Gizemlerin Efendisi Bölüm 1059: Ayın Otoritesi - Fenrir Scans
Karanlık Mod?

Gizemlerin Efendisi Bölüm 1059: Ayın Otoritesi

Gizemlerin Efendisi novelini en güncel şekilde Fenrir Scansdan okuyun.

Gizemlerin Efendisi Novel Oku

Bölüm 1059 Ayın Otoritesi

Kırmızı brendi burunlu adam birkaç adım sonra hızla kasaya koştu ve ardından gizli bölmeden bir radyo alıcı-vericisini ve bir kod kitabını çıkardı.

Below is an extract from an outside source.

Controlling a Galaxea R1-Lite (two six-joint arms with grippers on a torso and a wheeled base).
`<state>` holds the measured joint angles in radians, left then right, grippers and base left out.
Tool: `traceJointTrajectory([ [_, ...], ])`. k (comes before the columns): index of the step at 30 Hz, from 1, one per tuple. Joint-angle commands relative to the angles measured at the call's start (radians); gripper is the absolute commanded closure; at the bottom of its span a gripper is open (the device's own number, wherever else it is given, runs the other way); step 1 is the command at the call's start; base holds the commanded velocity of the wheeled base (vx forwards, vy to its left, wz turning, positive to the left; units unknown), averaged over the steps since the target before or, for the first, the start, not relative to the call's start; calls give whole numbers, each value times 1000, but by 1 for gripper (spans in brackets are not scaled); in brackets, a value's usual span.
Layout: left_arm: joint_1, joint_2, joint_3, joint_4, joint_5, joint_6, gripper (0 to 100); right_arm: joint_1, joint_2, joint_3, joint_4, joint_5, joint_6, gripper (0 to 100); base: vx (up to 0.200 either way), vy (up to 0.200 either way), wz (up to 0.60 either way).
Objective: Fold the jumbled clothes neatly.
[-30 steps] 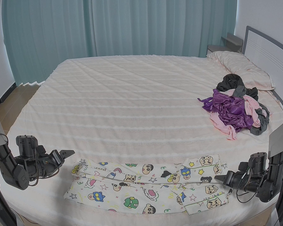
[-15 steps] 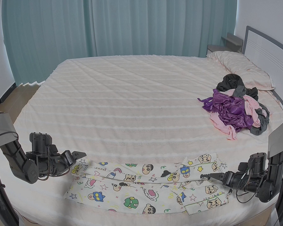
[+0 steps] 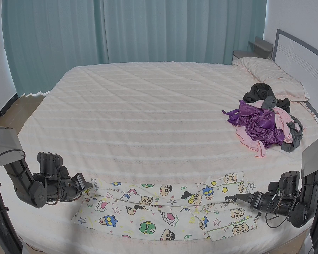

Oraya çömeldi ve Charlie Raker'ın başına gelen olayı kodladı. Daha sonra telgraf göndermeye başladı.

Bu sırada Raker kitabevinin üstündeki evde kahverengi tenli bir hizmetçi kollarını sıvadı ve sol koluna çivit mavisi bir sıvı döktü.

Lekenin etrafındaki derisi anında renk değiştirdi ama çivit mavisi renklerin altında iplik kurdu gibi uzanan siyah ışık demetleri vardı.

Bu siyah ışık huzmeleri hızla tuhaf, avuç içi büyüklüğünde bir yüz ortaya çıkardı. Gözleri pirinç taneleri kadar küçük, ağzı ise bir çay tabağı kadar genişti.

Hizmetçi, kolundaki yüze bakarken her kelimeyi “Charlie Raker bir kaza geçirdi” diye telaffuz etti.

Söylediği her kelimenin kendine has bir şekli varmış gibi, ağzı ve kolu gibi çivit mavisi gövdeli bir varlık oluşturuyordu.

Hemen ardından yazılı gibi görünen kelimeler aynı renkteki dumanla çevrelenerek iç içe geçmeye başladı.

O anda hizmetçinin kolundaki tuhaf yüz yavaşça ağzını açtı ve çivit mavisi dumanı ve metni içine çekti.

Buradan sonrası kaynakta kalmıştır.